**Task item**
Stop at the line containing "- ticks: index": repeat exactly every line of the entries below from the first up to it, plus that line, with pictures omitted.

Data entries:
BEGIN

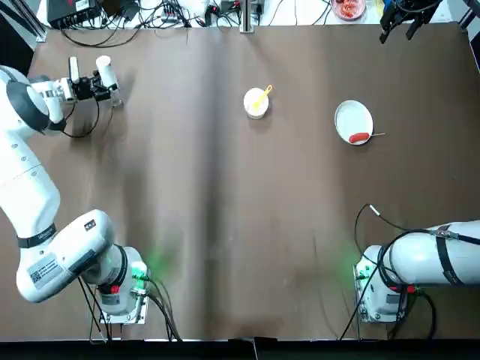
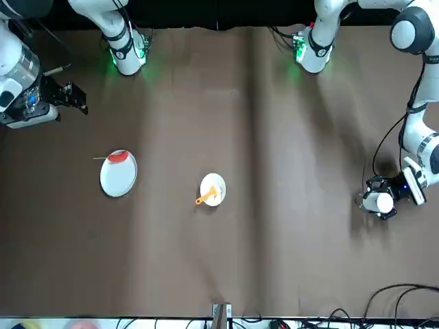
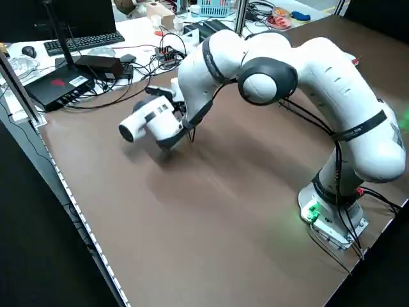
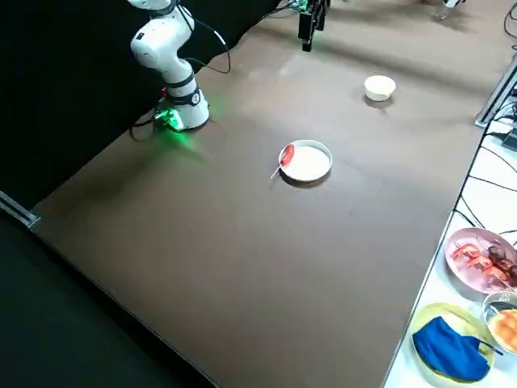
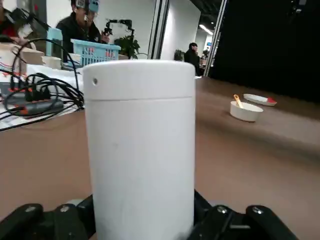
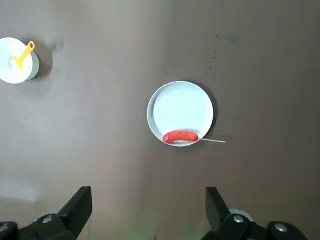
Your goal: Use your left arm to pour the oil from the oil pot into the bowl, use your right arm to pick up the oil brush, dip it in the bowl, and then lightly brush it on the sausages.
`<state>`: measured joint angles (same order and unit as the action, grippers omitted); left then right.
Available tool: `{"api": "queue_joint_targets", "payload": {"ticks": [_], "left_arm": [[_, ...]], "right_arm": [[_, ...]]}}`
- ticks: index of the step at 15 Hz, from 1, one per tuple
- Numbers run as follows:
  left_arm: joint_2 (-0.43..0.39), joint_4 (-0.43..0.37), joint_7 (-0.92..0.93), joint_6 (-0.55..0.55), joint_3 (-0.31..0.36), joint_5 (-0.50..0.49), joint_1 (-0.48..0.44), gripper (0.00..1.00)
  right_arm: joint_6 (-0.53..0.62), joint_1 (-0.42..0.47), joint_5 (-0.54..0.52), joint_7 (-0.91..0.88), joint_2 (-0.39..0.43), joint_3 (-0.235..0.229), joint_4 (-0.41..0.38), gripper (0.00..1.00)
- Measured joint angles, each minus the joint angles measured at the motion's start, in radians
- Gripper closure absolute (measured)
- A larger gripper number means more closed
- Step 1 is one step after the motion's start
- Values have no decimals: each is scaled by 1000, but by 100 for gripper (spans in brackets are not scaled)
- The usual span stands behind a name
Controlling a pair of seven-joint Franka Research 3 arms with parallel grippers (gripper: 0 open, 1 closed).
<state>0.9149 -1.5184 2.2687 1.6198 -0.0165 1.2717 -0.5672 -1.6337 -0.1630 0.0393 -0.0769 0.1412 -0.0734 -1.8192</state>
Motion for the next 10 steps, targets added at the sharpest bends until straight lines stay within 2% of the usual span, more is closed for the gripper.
{"api": "queue_joint_targets", "payload": {"ticks": [4,5,10], "left_arm": [[-87,4,-129,7,-2,-68,88,42],[-128,4,-154,19,0,-92,135,42],[-188,4,-306,50,0,-183,256,43]], "right_arm": [[-3,0,0,0,0,0,0,0],[-3,0,0,0,0,1,0,0],[-7,-10,0,0,0,3,0,0]]}}
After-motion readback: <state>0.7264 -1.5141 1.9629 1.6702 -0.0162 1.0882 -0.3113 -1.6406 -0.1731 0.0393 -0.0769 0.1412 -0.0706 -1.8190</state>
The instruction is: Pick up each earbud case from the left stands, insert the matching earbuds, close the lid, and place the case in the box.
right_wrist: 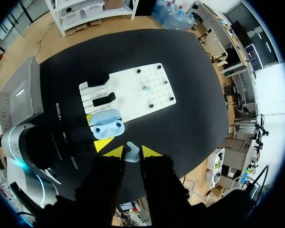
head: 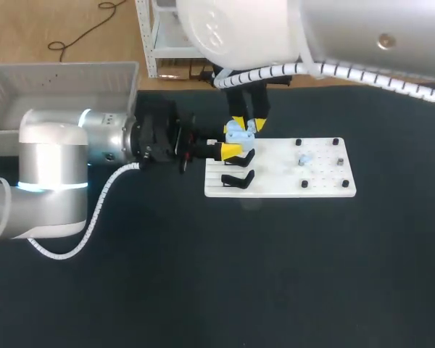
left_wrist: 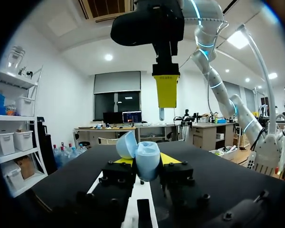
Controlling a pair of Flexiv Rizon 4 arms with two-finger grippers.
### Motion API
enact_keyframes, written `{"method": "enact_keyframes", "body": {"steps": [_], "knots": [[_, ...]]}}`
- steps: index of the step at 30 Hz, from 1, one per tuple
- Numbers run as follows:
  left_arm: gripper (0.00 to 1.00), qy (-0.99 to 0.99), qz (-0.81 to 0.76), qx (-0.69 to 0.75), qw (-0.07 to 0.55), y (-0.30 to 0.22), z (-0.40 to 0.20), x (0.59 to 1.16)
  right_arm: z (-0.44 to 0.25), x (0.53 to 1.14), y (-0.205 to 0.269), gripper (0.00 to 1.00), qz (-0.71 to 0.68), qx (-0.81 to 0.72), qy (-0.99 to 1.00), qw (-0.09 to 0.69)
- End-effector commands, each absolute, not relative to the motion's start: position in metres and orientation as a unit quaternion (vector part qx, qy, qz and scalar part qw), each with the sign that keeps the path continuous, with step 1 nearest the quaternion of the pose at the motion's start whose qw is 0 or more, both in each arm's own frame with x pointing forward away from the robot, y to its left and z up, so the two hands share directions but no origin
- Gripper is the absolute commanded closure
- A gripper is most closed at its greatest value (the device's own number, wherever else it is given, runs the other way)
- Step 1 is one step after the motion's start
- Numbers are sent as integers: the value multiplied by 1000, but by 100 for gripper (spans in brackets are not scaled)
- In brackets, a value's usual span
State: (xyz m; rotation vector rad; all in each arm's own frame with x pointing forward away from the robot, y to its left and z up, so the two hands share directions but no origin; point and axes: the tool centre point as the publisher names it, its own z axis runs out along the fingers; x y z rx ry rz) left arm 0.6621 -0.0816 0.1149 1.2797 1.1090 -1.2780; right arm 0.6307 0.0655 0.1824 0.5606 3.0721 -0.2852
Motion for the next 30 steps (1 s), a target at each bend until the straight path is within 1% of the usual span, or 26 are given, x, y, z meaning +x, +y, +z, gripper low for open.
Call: {"method": "enact_keyframes", "body": {"steps": [1, 14, 30], "knots": [[100, 455, -527, 527, 488, -81, 114, 665, 179, 639, 70, 100, -98, 175, 980, -5], [100, 455, -527, 527, 488, -81, 114, 665, 167, 657, 71, 100, -108, 167, 980, -7], [100, 455, -527, 527, 488, -81, 114, 665, 158, 662, 71, 100, -111, 170, 979, -17]]}}
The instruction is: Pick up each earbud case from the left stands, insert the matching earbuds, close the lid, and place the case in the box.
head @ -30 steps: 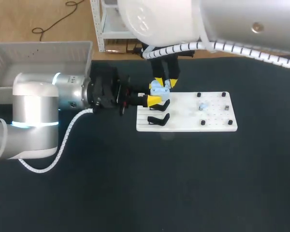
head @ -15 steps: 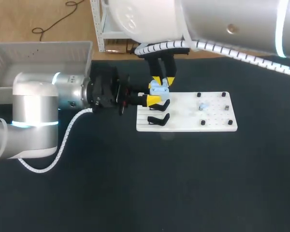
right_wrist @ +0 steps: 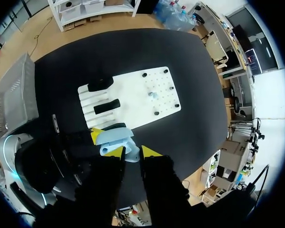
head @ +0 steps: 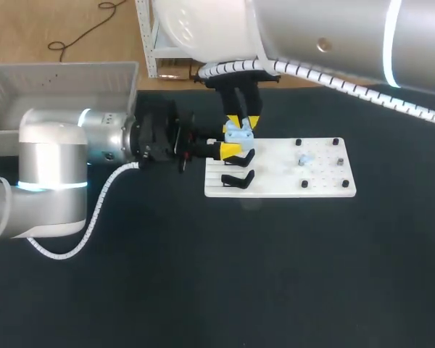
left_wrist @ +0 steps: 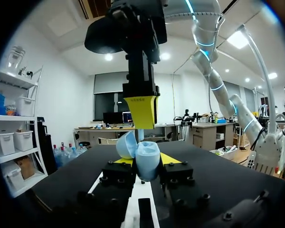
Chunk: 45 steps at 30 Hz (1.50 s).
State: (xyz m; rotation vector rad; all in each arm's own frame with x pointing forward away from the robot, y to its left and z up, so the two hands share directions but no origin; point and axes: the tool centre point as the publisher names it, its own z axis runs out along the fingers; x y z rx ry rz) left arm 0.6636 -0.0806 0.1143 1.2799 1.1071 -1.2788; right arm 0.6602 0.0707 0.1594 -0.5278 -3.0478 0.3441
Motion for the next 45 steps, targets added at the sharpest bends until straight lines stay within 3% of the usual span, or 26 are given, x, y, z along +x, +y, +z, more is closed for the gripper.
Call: {"method": "enact_keyframes", "body": {"steps": [1, 27, 45], "knots": [[100, 455, -527, 527, 488, -81, 114, 665, 158, 662, 71, 100, 111, -170, -979, 18], [100, 455, -527, 527, 488, -81, 114, 665, 169, 656, 74, 100, 107, -182, -977, 13], [100, 455, -527, 527, 488, -81, 114, 665, 166, 649, 76, 100, 99, -192, -974, 69]]}}
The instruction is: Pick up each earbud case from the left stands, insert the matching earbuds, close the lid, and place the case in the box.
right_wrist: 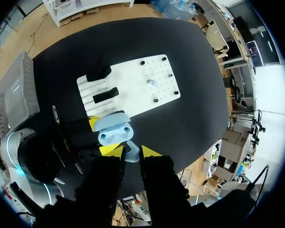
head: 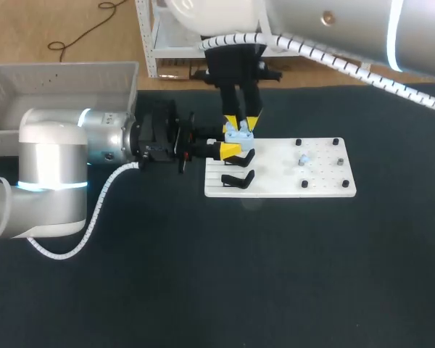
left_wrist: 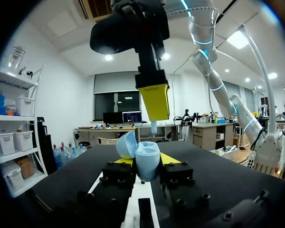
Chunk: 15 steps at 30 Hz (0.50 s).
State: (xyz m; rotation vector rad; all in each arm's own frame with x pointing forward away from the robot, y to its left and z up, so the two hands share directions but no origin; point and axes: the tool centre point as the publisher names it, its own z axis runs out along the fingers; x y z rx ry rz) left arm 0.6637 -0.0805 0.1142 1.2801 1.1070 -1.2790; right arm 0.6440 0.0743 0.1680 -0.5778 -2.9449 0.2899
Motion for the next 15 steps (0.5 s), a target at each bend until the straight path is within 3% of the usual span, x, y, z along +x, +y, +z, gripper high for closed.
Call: {"method": "enact_keyframes", "body": {"steps": [1, 15], "knots": [[100, 455, -527, 527, 488, -81, 114, 665, 165, 649, 77, 100, 99, -192, -974, 70], [100, 455, -527, 527, 488, -81, 114, 665, 160, 653, 77, 100, 106, -190, -973, 73]]}}
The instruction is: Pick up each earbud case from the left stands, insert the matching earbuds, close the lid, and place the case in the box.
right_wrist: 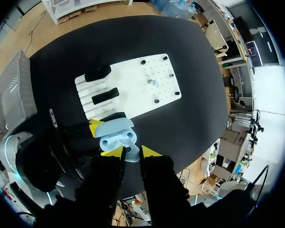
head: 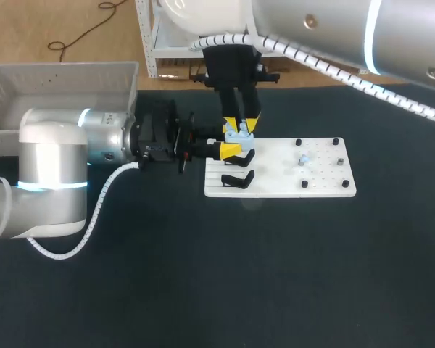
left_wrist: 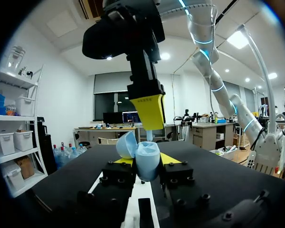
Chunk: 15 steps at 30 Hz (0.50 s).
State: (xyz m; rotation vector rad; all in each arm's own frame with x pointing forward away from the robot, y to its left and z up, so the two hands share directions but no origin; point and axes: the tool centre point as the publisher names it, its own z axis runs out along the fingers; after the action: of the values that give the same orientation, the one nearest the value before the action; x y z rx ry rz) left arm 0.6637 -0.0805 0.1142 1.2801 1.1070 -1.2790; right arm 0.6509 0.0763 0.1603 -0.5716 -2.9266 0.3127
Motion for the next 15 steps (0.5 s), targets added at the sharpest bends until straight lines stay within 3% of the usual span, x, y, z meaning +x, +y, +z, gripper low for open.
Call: {"method": "enact_keyframes", "body": {"steps": [1, 15], "knots": [[100, 455, -527, 527, 488, -81, 114, 665, 160, 653, 77, 100, 106, -190, -973, 73], [100, 455, -527, 527, 488, -81, 114, 665, 155, 654, 72, 100, 111, -196, -971, 80]]}}
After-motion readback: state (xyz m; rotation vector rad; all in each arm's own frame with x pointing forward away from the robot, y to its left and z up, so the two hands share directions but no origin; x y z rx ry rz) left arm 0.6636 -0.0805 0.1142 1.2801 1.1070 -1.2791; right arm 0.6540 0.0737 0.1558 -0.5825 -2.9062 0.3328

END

**Problem solution**
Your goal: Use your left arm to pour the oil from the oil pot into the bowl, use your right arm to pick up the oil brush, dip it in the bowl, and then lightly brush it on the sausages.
`<state>`: measured joint angles (same order and unit as the action, grippers omitted); left then right.
Available tool: `{"api": "queue_joint_targets", "payload": {"ticks": [_], "left_arm": [[_, ...]], "right_arm": [[_, ...]]}}`
- ticks: index of the step at 15 Hz, from 1, one per tuple

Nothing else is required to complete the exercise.